ACTIVITY ::
Look through the lines below and copy each one that includes "camera".

(Beginning of DATA PROVIDED)

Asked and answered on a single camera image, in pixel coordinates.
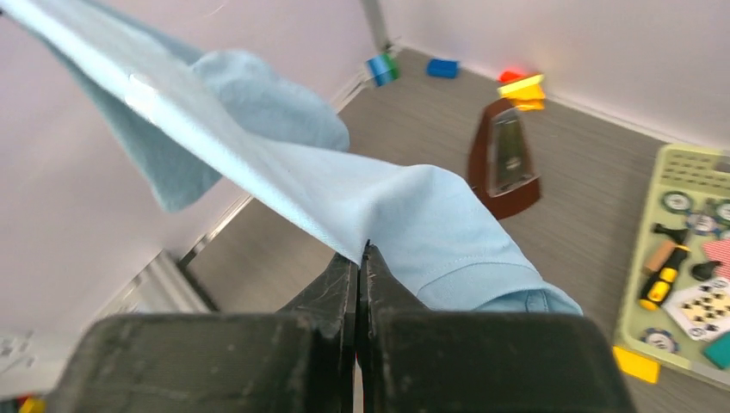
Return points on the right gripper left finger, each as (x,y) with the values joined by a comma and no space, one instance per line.
(297,359)

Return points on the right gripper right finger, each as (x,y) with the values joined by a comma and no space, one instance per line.
(414,359)

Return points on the light blue printed t-shirt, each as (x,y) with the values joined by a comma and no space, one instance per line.
(199,116)

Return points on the brown metronome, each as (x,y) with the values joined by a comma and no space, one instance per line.
(500,168)

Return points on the yellow brick near basket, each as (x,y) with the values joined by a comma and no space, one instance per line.
(637,365)

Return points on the green plastic basket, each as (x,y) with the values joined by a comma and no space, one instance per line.
(675,308)

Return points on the yellow orange toy block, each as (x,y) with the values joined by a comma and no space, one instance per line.
(525,93)

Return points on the stacked blue green bricks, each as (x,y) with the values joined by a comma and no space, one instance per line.
(382,70)

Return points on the blue toy brick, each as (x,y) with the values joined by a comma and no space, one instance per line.
(443,68)

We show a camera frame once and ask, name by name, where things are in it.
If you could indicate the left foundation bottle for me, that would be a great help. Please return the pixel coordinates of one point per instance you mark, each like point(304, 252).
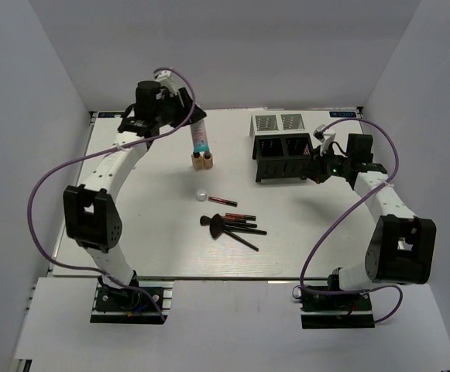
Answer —
point(197, 161)

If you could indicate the pink teal cosmetic tube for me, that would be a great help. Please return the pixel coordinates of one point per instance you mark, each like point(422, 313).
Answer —
point(199, 137)

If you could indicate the red black lip gloss tube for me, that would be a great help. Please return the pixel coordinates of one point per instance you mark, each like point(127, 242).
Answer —
point(223, 201)

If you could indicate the white jar cap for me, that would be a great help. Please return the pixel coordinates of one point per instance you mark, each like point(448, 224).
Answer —
point(201, 195)

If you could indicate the black round makeup brush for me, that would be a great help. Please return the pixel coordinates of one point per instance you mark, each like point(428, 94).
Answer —
point(206, 221)

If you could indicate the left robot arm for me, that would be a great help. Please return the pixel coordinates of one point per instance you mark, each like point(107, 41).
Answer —
point(91, 216)

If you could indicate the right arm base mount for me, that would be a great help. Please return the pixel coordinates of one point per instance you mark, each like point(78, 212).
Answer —
point(323, 311)

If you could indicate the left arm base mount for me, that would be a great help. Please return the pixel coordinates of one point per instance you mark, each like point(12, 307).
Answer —
point(117, 306)

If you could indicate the black metal organizer rack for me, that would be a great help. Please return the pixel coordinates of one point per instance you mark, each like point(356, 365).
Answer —
point(282, 156)

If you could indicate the foundation bottle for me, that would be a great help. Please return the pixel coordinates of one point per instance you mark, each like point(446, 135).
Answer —
point(197, 161)
point(208, 160)

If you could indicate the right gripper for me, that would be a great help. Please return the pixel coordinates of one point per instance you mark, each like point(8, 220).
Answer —
point(314, 170)

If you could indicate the black fan makeup brush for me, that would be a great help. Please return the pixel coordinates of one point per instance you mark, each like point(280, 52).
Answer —
point(217, 229)

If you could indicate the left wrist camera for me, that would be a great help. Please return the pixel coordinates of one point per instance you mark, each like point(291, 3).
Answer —
point(165, 78)

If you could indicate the right foundation bottle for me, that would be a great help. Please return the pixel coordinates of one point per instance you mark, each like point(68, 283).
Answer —
point(208, 160)

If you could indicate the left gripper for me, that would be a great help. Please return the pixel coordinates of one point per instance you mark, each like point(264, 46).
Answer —
point(176, 98)

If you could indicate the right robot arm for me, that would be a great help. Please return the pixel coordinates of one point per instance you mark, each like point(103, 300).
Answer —
point(402, 245)

(End of DATA PROVIDED)

EXERCISE RESULT ::
Asked and answered on a single camera image, in pixel coordinates.
We show a camera frame once and ask, name by name, where things are in it.
If you could indicate the left wrist camera for me, that would be a great help. Please return the pixel coordinates of one point per instance you mark, each like point(291, 3).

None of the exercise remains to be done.